Basic Operations
Overview
BlockingPy provides three main operations:
Record Linkage: Finding matching records between two datasets
Deduplication: Finding duplicate records within a single dataset
Evaluation: Evaluating blocking when true blocks are known (for both record linkage and deduplication) either inside the
blockmethod or separateevalmethod.
This guide covers the basic usage patterns for these operations.
Record Linkage
Basic usage
from blockingpy import Blocker
import pandas as pd
# Example datasets
dataset1 = pd.Series([
"john smith new york",
"janee doe Boston",
"robert brow chicagoo"
])
dataset2 = pd.Series([
"smith john ny",
"jane doe boston",
"rob brown chicago"
])
# Initialize blocker
blocker = Blocker()
# Perform blocking
blocking_result = blocker.block(
x=dataset1, # Reference dataset
y=dataset2, # Query dataset
ann="hnsw" # Choose ANN algorithm (`hnsw` here)
)
Results
The blocking operation returns a BlockingResult object with several useful attributes:
# print blocking results
print(blocking_result)
# Shows:
# - Number of blocks created
# - Number of features created for blocking from text representation
# - Reduction ratio (how much the comparison space was reduced)

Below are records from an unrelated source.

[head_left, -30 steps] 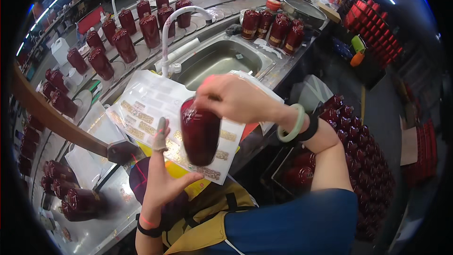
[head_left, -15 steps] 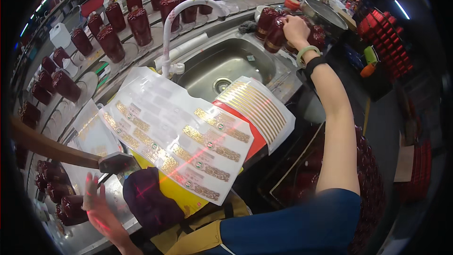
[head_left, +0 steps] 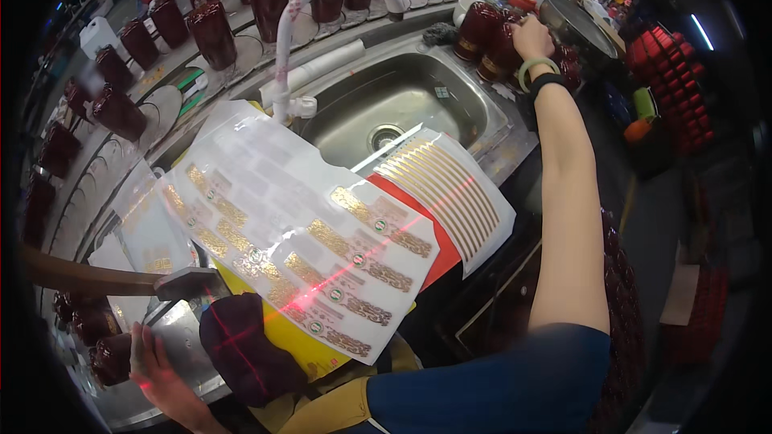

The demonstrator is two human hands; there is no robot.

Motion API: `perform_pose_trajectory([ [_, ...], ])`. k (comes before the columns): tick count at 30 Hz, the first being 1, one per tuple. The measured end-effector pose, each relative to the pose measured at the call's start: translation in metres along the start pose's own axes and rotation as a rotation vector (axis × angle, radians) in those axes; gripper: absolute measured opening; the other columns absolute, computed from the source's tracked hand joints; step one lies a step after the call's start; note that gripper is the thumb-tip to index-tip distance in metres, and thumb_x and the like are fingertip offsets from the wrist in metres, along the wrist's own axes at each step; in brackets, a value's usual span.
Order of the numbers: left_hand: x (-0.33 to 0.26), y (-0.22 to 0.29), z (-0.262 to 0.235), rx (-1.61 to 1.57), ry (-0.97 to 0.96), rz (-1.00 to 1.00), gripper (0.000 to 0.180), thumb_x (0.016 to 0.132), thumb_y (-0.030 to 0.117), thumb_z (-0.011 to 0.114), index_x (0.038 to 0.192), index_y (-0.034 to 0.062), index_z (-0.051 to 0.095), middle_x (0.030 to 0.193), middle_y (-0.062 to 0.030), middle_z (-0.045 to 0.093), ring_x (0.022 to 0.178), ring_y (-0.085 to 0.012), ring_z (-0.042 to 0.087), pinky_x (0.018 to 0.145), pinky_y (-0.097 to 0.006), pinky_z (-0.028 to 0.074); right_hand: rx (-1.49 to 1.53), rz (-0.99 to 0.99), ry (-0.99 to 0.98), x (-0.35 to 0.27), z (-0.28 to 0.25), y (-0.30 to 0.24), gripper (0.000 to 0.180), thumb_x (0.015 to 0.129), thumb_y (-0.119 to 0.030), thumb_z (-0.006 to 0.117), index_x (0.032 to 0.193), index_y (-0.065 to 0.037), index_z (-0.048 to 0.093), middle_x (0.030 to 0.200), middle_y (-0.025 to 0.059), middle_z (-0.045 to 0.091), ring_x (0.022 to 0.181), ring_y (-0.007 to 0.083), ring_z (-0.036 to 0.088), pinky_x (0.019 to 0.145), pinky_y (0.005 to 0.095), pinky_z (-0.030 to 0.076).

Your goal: Applying labels to red bottles and inspecting them on a factory production line.

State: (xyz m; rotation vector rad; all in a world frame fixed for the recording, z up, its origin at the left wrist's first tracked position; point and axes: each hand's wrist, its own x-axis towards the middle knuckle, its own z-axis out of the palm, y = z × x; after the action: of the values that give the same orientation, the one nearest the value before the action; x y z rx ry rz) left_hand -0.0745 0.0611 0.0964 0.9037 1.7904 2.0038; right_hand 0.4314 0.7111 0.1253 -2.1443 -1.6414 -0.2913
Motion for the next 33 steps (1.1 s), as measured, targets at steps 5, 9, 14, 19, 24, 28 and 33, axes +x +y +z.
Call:
perform_pose_trajectory([
  [5, 0.005, -0.008, -0.010, -0.047, -0.101, 0.035, 0.070, 0.112, 0.050, 0.034, 0.147, -0.0084, 0.047, 0.154, -0.0263, 0.049, 0.142, -0.0395, 0.047, 0.120, -0.051, 0.035, 0.186, -0.119, 0.133, -0.011, -0.035, -0.021, 0.034, 0.094, -0.042, 0.068, 0.109, -0.014, 0.077, 0.117, 0.0181, 0.075, 0.114, 0.0388, 0.069, 0.099, 0.0460, 0.053],
  [9, -0.017, 0.001, -0.016, -0.100, -0.098, 0.044, 0.057, 0.114, 0.039, 0.032, 0.145, -0.0049, 0.051, 0.149, -0.0221, 0.055, 0.139, -0.0331, 0.052, 0.117, -0.047, 0.039, 0.648, -0.562, -0.107, -0.108, -0.093, -0.112, 0.032, 0.099, -0.029, 0.068, 0.104, 0.001, 0.076, 0.085, 0.0109, 0.075, 0.081, 0.0115, 0.064, 0.074, 0.0289, 0.049],
  [14, -0.035, 0.017, -0.006, -0.014, 0.012, -0.024, 0.050, 0.115, 0.034, 0.037, 0.131, -0.0054, 0.061, 0.130, -0.0228, 0.068, 0.125, -0.0324, 0.065, 0.106, -0.046, 0.050, 0.907, -1.175, -0.608, -0.306, -0.229, -0.184, 0.010, 0.094, -0.001, 0.065, 0.099, 0.004, 0.072, 0.082, 0.0033, 0.065, 0.075, 0.0092, 0.055, 0.069, 0.0238, 0.042],
  [19, -0.036, 0.038, -0.031, -0.145, 0.108, 0.079, 0.037, 0.113, 0.019, 0.045, 0.139, -0.0042, 0.057, 0.132, -0.0176, 0.067, 0.123, -0.0242, 0.065, 0.106, -0.039, 0.051, 1.016, -1.410, -0.997, -0.398, -0.319, -0.238, 0.035, 0.093, 0.003, 0.059, 0.126, 0.003, 0.070, 0.092, 0.0066, 0.063, 0.077, 0.0101, 0.057, 0.072, 0.0254, 0.046],
  [24, -0.013, 0.055, -0.111, 0.132, 0.483, 0.289, 0.036, 0.110, 0.015, 0.049, 0.140, -0.0025, 0.058, 0.137, -0.0140, 0.065, 0.124, -0.0222, 0.064, 0.107, -0.037, 0.051, 1.144, -1.835, -0.795, -0.446, -0.335, -0.271, 0.041, 0.092, 0.010, 0.055, 0.129, -0.001, 0.070, 0.110, 0.0144, 0.076, 0.078, 0.0105, 0.064, 0.071, 0.0267, 0.051],
  [28, 0.043, 0.084, -0.203, 0.069, 0.803, 0.230, 0.038, 0.105, 0.021, 0.063, 0.136, -0.0016, 0.062, 0.134, -0.0115, 0.067, 0.123, -0.0217, 0.064, 0.109, -0.036, 0.048, 1.221, -1.682, -0.848, -0.463, -0.348, -0.272, 0.038, 0.095, 0.008, 0.055, 0.128, -0.001, 0.071, 0.096, 0.0104, 0.073, 0.076, 0.0100, 0.061, 0.069, 0.0262, 0.049],
  [33, 0.121, 0.095, -0.268, 0.232, 0.693, 0.065, 0.059, 0.099, 0.034, 0.071, 0.141, -0.0032, 0.055, 0.141, -0.0146, 0.061, 0.131, -0.0260, 0.058, 0.112, -0.039, 0.046, 1.121, -1.428, -0.941, -0.465, -0.351, -0.254, 0.028, 0.102, -0.002, 0.054, 0.125, 0.003, 0.071, 0.083, 0.0021, 0.061, 0.077, 0.0074, 0.053, 0.072, 0.0232, 0.043],
])
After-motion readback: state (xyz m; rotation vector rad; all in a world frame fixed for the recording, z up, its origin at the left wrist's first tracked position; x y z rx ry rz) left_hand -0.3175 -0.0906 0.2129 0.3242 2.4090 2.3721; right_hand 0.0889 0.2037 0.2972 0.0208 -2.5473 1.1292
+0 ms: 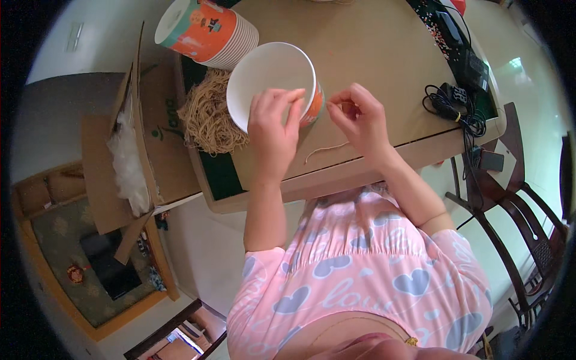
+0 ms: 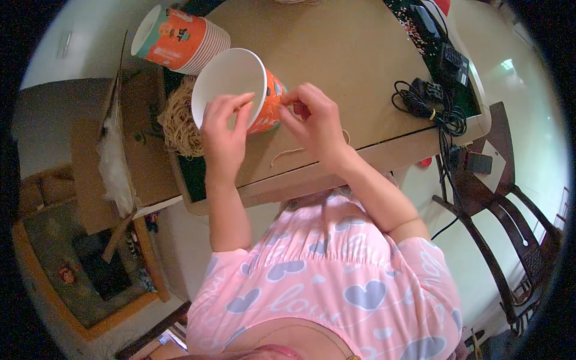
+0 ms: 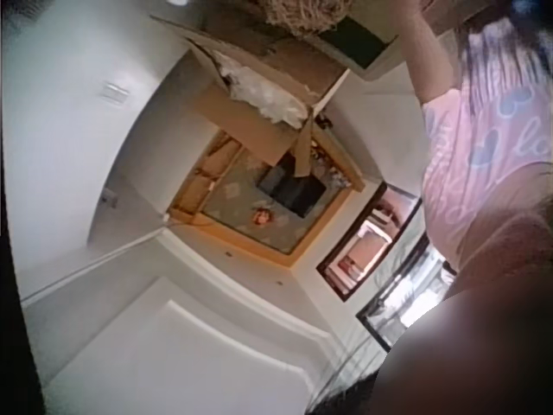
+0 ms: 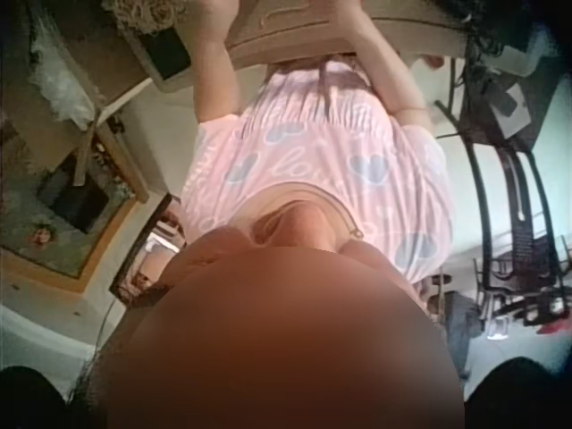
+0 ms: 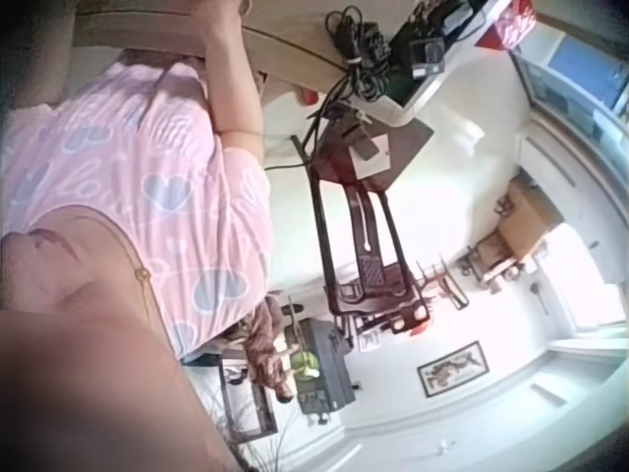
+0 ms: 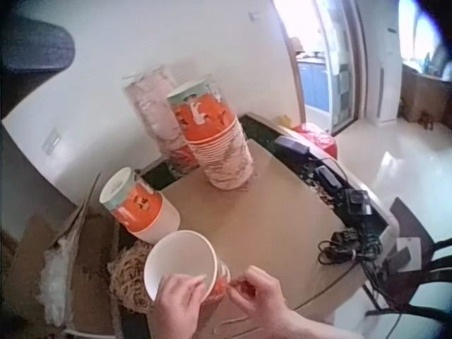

# - Distribution of block sizes
# Access detailed results
blocking_result.result # DataFrame with columns: x, y, block, dist
blocking_result.method # ANN algorithm used
blocking_result.colnames # Features used for blocking
Deduplication
Basic Usage
data = pd.Series([
"john smith new york",
"smith john ny",
"jane doe boston",
"j smith new york",
"jane doe boston ma"
])
# Perform deduplication
result = blocker.block(
x=data,
ann="voyager"
)
Printing result gives similar results as in record linkage
Evaluating Blocking Quality
If you have ground truth data, you can evaluate blocking quality:
Example ground truth for deduplication
data = # your data
true_blocks = pd.DataFrame({
'x': [0, 1, 2, 3, 4], # Record indices
'block': [0, 0, 1, 1, 1] # True block assignments
})
result = blocker.block(
x=data,
true_blocks=true_blocks
)
# Access evaluation metrics
print(result.metrics) # Shows precision, recall, F1-score, etc.
print(result.confusion) # Confusion matrix
or alternatively with the use of eval method:
data = # your data
true_blocks = pd.DataFrame({
'x': [0, 1, 2, 3, 4],
'block': [0, 0, 1, 1, 1]
})
result = blocker.block(
x=data,
)
evals = blocker.eval(
blocking_result=result,
true_blocks=true_blocks,
)
print(evals.metrics)
print(evals.confusion)
Example ground truth for record linkage
data_1 = # your data
data_2 = # your data
true_blocks = pd.DataFrame({
'x': [0, 1, 2, 3, 4], # Record indices (reference)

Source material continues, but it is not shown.